» **What is being asked**
Repeat back every line of the data, exactly.

Top of Records provided

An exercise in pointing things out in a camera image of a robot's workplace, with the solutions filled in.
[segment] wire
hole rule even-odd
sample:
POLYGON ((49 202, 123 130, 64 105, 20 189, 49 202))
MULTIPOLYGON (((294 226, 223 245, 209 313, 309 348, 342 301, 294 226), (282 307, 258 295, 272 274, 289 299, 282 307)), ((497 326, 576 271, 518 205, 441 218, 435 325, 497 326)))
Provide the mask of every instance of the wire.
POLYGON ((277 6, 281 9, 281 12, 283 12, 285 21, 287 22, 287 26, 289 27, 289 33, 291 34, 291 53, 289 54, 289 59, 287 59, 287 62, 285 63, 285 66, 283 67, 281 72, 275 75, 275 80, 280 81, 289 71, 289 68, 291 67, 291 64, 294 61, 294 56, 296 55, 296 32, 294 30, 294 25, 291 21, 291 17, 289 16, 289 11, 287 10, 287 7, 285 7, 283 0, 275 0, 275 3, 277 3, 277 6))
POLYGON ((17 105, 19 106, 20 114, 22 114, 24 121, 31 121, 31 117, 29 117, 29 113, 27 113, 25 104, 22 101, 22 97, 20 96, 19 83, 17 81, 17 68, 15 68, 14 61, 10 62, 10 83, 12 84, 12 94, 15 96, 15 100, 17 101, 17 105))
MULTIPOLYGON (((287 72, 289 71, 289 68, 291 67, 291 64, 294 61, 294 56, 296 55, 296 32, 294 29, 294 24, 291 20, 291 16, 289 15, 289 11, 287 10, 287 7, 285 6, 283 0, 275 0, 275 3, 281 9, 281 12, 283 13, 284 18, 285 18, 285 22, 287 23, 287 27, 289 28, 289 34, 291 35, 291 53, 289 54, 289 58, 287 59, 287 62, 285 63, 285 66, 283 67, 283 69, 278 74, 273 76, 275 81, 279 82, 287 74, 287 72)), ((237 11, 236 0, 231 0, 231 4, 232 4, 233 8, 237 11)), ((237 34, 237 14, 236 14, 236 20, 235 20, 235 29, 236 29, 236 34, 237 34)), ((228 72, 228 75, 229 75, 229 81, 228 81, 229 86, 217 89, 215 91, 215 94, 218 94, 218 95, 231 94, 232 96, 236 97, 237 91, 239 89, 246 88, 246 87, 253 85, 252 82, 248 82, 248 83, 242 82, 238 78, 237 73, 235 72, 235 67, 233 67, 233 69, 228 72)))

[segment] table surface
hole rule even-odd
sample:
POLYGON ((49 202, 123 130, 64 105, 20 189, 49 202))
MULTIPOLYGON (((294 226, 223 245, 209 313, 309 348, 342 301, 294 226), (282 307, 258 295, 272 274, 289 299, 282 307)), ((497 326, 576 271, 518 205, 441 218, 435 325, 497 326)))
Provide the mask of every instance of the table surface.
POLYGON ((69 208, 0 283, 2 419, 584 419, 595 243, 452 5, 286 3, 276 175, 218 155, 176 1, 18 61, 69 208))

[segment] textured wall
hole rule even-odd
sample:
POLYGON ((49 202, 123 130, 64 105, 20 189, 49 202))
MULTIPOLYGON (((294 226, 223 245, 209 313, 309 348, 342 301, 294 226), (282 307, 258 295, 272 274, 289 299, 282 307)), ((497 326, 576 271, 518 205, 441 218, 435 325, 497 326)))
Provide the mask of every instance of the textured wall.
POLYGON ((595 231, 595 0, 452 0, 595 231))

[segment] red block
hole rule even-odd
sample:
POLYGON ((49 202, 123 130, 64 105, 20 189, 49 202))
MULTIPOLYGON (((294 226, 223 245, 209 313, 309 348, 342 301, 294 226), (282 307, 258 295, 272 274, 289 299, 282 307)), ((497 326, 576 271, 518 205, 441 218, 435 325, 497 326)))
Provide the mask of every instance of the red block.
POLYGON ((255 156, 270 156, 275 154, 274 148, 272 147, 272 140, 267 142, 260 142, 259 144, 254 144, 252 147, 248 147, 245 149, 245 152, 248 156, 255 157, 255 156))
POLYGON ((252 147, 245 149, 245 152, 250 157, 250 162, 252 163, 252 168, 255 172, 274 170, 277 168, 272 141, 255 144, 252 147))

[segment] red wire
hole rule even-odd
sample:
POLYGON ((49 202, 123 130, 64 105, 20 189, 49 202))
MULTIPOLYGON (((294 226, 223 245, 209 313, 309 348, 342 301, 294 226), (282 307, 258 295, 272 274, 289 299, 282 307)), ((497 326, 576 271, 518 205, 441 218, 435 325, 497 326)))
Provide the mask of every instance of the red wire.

Bottom of Records provided

» **Written solution**
An exercise in pointing things out in a camera image of a robot's workplace, with the solutions filled in.
[segment] wire
hole rule even-odd
sample:
POLYGON ((49 202, 123 130, 64 105, 20 189, 49 202))
MULTIPOLYGON (((294 226, 223 245, 209 313, 309 348, 342 301, 294 226), (282 307, 258 295, 272 274, 289 299, 282 307)), ((497 326, 576 271, 518 205, 441 218, 435 325, 497 326)))
Provide the mask of every instance of the wire.
POLYGON ((277 6, 281 9, 281 12, 283 12, 285 21, 287 22, 287 26, 289 27, 289 33, 291 34, 291 53, 289 54, 289 59, 287 59, 287 62, 285 63, 285 66, 283 67, 281 72, 275 75, 275 80, 280 81, 289 71, 289 68, 291 67, 291 64, 294 61, 294 56, 296 55, 296 32, 294 30, 294 25, 291 21, 291 17, 289 16, 289 11, 287 10, 287 7, 285 7, 283 0, 275 0, 275 3, 277 3, 277 6))
POLYGON ((17 105, 19 106, 20 114, 22 114, 24 121, 31 121, 31 117, 29 117, 29 113, 27 113, 25 104, 22 101, 22 97, 20 96, 19 83, 17 81, 17 68, 15 68, 14 61, 10 62, 10 83, 12 84, 12 94, 15 96, 15 100, 17 101, 17 105))
MULTIPOLYGON (((287 72, 289 71, 289 68, 291 67, 291 64, 294 61, 294 56, 296 55, 296 32, 294 29, 294 24, 291 20, 291 16, 289 15, 289 11, 287 10, 287 7, 285 6, 283 0, 275 0, 275 3, 281 9, 281 12, 283 13, 284 18, 285 18, 285 22, 287 23, 287 27, 289 28, 289 34, 291 35, 291 53, 289 54, 289 58, 287 59, 287 62, 285 63, 285 66, 283 67, 283 69, 278 74, 273 76, 275 81, 279 82, 287 74, 287 72)), ((237 11, 236 0, 231 0, 231 4, 232 4, 233 8, 237 11)), ((237 34, 237 14, 236 14, 236 20, 235 20, 235 29, 236 29, 236 34, 237 34)), ((228 72, 228 75, 229 75, 229 81, 228 81, 229 86, 217 89, 215 91, 215 94, 218 94, 218 95, 231 94, 232 96, 236 97, 237 91, 239 89, 246 88, 246 87, 253 85, 252 82, 248 82, 248 83, 242 82, 238 78, 237 73, 235 72, 235 67, 233 67, 233 69, 228 72)))

[segment] table surface
hole rule even-odd
sample:
POLYGON ((49 202, 123 130, 64 105, 20 189, 49 202))
MULTIPOLYGON (((294 226, 223 245, 209 313, 309 348, 342 301, 294 226), (282 307, 258 295, 272 274, 289 299, 282 307)), ((497 326, 576 271, 518 205, 441 218, 435 325, 497 326)))
Provide the mask of every instance of the table surface.
POLYGON ((69 208, 0 283, 2 419, 584 419, 595 243, 452 5, 286 3, 276 175, 218 155, 176 1, 18 61, 69 208))

[segment] textured wall
hole rule even-odd
sample:
POLYGON ((49 202, 123 130, 64 105, 20 189, 49 202))
MULTIPOLYGON (((294 226, 223 245, 209 313, 309 348, 342 301, 294 226), (282 307, 258 295, 272 274, 289 299, 282 307)), ((497 326, 576 271, 518 205, 441 218, 435 325, 497 326)))
Provide the mask of every instance of the textured wall.
POLYGON ((595 231, 595 0, 452 0, 595 231))

[segment] red block
hole rule even-odd
sample:
POLYGON ((49 202, 123 130, 64 105, 20 189, 49 202))
MULTIPOLYGON (((294 226, 223 245, 209 313, 309 348, 342 301, 294 226), (282 307, 258 295, 272 274, 289 299, 282 307)), ((497 326, 576 271, 518 205, 441 218, 435 325, 497 326)))
Provide the mask of every instance of the red block.
POLYGON ((255 156, 270 156, 275 154, 274 148, 272 147, 272 140, 267 142, 260 142, 259 144, 254 144, 252 147, 248 147, 245 149, 245 152, 248 156, 255 157, 255 156))
POLYGON ((252 147, 245 149, 245 152, 250 157, 250 162, 252 163, 252 168, 255 172, 274 170, 277 168, 272 141, 255 144, 252 147))

[segment] red wire
hole rule even-odd
sample:
POLYGON ((49 202, 123 130, 64 105, 20 189, 49 202))
MULTIPOLYGON (((294 226, 223 245, 209 313, 309 348, 342 301, 294 226), (282 307, 258 295, 272 274, 289 299, 282 307)), ((497 326, 576 271, 518 205, 441 218, 435 325, 497 326)))
Provide the mask of every instance of the red wire.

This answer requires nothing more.